I came to this planet with an agenda. It has taken this long, 54 years to figure it out this far….but apparently my soul knew and was working behind the scenes all my life. My agenda is change. BIG BIG FAT HUGE BIG change. In honor of this agenda…..I shall tell one thing I did in the dark. I did a test. A very long 6 ½ year test. An experiment. I did not release this test information as planned because I realized it could hurt the ones I love. I have proven for you…..that soap is unnecessary. Soap, unless particularly made…is chemical. Shampoo too. I now know the ins and outs of bathing. I know about stink. I know about NOT stinking. I know about skin layer buildup….and non buildup. 6 ½ years people!!!!!!!!!!!!!!!!!!! NO BATH. NO SHOWER. NONE. I did take a shower in June of this year……….and I tasted the chemicals for 3 days. My point…..it’s all about the money. How many shampoos are there?
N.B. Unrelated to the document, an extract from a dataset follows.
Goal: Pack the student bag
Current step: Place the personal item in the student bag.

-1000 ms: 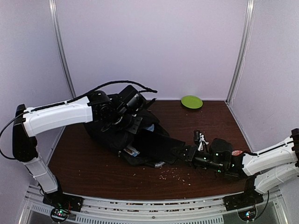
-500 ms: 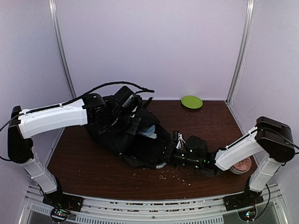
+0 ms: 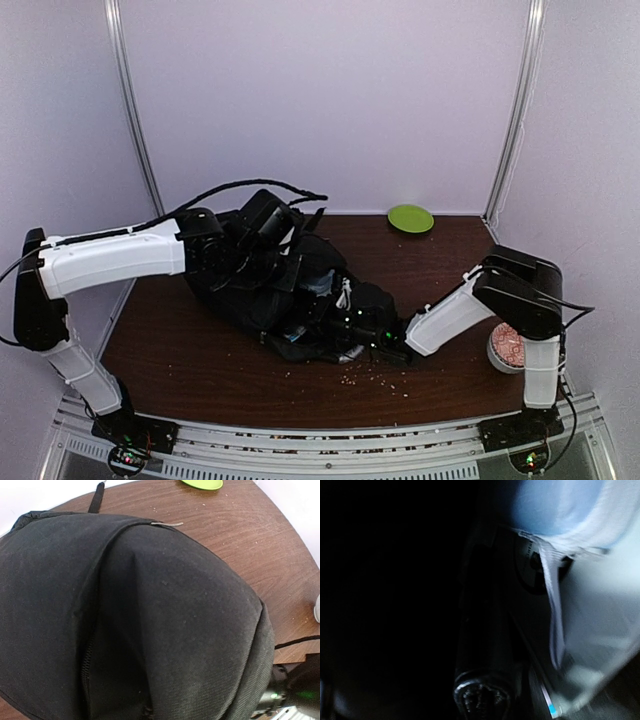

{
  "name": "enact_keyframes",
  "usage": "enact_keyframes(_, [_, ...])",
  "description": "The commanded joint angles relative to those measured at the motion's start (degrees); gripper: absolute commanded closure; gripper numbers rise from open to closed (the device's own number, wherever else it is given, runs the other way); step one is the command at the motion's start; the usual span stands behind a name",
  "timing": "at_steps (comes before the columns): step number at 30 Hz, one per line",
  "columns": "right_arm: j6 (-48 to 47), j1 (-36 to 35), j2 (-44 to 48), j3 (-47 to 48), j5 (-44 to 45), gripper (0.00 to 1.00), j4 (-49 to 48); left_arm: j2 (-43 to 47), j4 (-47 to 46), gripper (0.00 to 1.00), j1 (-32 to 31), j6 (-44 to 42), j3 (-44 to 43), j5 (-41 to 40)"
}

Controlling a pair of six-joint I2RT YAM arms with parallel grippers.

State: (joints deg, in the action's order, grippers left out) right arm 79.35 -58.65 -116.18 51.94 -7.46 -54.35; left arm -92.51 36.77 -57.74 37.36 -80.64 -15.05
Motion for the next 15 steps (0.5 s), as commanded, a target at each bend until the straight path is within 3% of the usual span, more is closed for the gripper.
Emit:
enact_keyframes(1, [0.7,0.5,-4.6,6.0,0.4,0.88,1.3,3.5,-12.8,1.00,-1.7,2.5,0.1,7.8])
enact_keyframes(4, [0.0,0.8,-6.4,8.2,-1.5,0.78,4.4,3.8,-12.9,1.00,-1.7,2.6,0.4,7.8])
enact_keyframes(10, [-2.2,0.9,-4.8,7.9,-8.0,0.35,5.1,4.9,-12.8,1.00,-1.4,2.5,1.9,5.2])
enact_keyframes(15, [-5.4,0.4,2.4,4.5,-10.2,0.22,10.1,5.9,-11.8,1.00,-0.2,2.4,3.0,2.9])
Soaps? Showers? And antibacterial soap? NO!!!!! If you’re gonna do surgery…sure….otherwise we need those bacterias to keep us healthy. Cleanliness is next to godliness was wrong. Water has many purposes but scrubbing self off of self 2-3 times a day is certainly not one of them. Water is magic. Quit wasting it. Signing off in Quebradas Costa Rica where the sun cruises around town, the pineapples settle in for a long growth and transformation and butterflies dance and breed with wild abandon. LoveLove
PS….a spider parachuted down to see me this morning. Rather large. Beautiful. The bite on my head is healing now. She feels heaven sent.